DESCRIPTION OF THE TASK: Look at the entries below and restate word for word the lines from the first through the one that has "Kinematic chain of".

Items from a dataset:
····················

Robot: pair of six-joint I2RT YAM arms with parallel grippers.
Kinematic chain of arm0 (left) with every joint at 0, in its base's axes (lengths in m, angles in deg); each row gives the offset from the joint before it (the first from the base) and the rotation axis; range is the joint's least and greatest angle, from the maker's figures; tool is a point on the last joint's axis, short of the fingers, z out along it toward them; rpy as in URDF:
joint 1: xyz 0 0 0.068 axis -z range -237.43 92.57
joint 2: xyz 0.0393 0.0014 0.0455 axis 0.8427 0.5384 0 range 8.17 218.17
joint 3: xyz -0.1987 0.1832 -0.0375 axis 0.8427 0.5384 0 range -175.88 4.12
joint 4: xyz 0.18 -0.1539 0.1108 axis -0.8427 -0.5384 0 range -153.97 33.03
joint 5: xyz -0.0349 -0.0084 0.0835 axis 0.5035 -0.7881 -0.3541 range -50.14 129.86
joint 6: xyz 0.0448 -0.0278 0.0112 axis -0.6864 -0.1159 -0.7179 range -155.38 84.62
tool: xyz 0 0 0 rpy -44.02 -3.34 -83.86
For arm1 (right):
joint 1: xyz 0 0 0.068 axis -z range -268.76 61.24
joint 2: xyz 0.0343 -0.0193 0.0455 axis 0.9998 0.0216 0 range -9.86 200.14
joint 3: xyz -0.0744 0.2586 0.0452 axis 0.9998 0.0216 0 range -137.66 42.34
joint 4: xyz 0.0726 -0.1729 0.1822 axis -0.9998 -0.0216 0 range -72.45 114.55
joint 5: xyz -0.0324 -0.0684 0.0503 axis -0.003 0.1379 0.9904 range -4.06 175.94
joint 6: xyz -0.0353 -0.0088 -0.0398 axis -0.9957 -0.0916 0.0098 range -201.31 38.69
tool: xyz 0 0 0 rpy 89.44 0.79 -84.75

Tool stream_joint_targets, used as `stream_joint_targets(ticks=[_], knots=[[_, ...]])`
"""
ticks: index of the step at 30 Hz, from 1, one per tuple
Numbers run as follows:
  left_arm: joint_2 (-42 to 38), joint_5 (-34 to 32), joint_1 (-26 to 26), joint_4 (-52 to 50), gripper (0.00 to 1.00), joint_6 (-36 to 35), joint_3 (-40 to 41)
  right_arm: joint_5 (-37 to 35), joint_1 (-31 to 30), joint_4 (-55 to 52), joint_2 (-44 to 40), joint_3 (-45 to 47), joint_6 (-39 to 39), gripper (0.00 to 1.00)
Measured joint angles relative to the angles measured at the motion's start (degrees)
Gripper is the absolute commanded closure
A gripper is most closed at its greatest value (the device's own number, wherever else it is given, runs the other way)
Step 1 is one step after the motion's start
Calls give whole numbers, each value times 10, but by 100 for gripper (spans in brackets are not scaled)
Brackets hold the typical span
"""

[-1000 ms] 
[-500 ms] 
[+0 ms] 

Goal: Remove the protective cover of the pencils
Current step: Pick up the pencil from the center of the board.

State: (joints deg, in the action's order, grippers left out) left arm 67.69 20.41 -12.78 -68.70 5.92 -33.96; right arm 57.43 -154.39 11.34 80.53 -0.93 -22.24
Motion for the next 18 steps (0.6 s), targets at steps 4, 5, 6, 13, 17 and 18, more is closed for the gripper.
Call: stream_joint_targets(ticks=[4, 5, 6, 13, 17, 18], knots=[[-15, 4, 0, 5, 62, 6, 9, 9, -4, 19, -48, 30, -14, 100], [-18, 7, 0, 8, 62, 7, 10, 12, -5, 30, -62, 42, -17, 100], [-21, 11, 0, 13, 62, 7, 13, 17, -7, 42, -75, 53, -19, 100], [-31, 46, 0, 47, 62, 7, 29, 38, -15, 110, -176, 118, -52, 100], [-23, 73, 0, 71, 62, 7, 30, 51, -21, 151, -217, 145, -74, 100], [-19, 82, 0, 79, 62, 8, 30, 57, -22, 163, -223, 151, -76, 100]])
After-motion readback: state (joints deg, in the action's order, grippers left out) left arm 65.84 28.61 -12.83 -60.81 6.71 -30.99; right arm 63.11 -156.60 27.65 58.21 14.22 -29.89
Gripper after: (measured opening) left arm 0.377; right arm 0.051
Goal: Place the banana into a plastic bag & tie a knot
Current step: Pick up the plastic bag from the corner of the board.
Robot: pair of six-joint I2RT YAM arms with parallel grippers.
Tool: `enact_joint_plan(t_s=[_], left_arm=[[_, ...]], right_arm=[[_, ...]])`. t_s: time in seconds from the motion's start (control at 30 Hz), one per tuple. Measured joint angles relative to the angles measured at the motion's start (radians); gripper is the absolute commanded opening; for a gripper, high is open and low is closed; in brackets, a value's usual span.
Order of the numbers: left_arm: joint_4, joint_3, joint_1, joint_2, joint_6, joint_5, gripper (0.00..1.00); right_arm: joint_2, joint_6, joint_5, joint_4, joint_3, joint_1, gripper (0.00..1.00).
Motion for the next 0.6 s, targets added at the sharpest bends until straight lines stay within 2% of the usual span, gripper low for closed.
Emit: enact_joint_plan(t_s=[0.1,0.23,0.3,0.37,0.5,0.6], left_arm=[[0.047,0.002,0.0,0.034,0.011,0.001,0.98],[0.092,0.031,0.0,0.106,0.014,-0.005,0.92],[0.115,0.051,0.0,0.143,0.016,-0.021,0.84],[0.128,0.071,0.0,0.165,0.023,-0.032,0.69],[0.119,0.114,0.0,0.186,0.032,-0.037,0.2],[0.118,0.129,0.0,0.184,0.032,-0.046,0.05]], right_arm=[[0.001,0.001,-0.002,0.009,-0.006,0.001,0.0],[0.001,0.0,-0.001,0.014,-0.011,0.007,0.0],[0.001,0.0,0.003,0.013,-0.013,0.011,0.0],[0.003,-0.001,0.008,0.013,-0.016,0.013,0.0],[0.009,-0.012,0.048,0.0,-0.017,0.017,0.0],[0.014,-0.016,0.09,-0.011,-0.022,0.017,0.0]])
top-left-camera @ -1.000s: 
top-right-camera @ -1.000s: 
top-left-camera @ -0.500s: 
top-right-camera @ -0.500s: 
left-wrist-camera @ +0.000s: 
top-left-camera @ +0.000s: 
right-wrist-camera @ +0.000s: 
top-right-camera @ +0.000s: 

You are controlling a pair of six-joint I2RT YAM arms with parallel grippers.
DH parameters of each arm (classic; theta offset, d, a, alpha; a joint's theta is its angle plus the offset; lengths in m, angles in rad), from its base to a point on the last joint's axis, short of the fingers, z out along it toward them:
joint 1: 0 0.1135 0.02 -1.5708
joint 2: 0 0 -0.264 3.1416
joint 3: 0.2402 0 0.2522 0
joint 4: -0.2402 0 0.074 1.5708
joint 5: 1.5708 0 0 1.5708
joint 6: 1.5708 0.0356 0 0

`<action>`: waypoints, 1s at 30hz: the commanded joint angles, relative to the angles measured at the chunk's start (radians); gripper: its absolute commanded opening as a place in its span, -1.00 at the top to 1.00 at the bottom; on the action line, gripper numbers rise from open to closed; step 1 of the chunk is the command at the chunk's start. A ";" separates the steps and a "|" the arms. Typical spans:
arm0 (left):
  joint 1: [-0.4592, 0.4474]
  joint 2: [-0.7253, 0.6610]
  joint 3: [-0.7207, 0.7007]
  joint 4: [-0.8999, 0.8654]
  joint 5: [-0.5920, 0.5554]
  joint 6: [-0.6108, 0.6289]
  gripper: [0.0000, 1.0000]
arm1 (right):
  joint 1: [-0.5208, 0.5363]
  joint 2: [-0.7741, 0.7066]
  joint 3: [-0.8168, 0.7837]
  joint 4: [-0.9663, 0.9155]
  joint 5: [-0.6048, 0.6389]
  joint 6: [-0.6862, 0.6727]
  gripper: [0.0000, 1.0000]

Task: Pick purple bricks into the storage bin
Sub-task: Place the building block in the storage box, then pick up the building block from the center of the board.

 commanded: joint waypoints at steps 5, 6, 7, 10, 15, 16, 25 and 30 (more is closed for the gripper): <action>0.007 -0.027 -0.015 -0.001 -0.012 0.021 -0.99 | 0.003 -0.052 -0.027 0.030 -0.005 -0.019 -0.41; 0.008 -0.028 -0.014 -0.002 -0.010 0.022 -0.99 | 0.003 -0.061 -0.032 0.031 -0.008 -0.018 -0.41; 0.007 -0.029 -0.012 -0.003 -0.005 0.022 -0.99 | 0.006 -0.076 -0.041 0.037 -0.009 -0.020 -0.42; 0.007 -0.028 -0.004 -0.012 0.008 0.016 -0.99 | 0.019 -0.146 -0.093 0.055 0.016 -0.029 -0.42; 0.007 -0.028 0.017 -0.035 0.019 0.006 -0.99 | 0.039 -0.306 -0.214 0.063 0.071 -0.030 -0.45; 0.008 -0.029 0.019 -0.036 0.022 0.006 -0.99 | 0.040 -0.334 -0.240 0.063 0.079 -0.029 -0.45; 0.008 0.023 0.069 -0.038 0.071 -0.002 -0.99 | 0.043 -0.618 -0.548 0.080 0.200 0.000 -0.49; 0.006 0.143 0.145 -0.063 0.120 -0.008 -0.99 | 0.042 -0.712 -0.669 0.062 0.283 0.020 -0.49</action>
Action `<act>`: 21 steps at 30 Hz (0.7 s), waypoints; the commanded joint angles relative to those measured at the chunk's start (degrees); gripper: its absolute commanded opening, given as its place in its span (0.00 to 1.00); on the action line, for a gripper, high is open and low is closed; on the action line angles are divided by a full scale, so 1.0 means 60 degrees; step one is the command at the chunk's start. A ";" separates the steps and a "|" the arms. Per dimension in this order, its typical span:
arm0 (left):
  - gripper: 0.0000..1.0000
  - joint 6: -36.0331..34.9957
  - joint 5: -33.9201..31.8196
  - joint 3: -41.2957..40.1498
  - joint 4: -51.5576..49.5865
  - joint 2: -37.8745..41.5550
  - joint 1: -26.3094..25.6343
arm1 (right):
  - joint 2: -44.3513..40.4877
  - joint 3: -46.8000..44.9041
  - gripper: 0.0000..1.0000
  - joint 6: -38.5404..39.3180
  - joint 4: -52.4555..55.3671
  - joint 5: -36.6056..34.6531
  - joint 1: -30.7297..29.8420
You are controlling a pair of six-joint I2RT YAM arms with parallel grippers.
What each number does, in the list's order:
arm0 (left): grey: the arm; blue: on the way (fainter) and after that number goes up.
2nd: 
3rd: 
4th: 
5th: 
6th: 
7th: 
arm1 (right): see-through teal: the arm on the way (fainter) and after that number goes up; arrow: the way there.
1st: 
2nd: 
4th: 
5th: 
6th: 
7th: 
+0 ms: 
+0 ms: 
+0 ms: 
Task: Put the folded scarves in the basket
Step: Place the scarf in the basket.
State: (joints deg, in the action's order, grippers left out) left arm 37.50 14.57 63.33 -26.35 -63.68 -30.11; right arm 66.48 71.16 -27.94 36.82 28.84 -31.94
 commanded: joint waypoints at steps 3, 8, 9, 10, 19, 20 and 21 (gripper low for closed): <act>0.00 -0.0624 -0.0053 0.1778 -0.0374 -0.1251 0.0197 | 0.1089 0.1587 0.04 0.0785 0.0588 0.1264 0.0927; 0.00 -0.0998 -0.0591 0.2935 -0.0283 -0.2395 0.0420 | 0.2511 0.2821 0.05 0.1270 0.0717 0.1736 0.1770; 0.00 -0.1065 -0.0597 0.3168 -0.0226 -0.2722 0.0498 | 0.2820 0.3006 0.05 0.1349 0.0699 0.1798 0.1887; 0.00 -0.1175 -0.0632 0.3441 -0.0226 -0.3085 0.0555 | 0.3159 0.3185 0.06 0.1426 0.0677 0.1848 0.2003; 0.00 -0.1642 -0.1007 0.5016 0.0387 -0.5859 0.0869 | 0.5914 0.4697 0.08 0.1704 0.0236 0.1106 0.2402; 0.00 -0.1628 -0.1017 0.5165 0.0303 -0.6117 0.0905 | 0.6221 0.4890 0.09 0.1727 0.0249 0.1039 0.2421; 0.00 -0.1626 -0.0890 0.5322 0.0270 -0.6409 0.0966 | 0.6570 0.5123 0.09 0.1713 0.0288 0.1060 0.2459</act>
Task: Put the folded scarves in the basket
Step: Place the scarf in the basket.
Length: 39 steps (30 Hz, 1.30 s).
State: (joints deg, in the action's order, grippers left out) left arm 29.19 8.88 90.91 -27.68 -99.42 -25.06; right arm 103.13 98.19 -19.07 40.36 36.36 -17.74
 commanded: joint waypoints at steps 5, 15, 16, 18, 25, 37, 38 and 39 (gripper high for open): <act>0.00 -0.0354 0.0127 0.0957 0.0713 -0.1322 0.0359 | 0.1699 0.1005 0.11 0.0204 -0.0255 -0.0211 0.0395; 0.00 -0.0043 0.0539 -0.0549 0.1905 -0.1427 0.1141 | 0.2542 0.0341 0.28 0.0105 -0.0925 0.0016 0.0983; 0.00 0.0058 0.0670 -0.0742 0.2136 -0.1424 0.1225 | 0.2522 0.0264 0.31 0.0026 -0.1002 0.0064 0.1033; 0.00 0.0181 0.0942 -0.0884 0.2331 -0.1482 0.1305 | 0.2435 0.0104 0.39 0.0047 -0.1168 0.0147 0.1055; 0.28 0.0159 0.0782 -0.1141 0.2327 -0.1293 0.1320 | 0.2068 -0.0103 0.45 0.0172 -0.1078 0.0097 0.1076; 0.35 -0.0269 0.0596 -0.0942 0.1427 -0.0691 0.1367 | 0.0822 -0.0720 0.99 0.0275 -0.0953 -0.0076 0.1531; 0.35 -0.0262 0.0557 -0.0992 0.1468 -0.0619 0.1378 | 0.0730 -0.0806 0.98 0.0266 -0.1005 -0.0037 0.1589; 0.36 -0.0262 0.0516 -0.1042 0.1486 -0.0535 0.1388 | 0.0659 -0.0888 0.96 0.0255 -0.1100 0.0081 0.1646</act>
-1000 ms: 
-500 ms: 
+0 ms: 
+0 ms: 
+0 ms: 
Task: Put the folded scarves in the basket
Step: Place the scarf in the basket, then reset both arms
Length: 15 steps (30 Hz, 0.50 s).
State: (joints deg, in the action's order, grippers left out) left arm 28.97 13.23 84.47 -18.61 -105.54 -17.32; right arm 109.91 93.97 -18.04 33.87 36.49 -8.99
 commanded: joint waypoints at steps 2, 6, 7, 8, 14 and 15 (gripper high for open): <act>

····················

OUTPUT BELOW:
Robot: pair of six-joint I2RT YAM arms with parallel grippers.
Kinematic chain of arm0 (left) with every joint at 0, in its base's axes (lengths in m, angles in deg); each row gives the offset from the joint before it (the first from the base) and the rotation axis; range is the joint's least and greatest angle, from the maker's figures; tool is a point on the last joint's axis, short of the fingers, z out along it toward them; rpy as in URDF:

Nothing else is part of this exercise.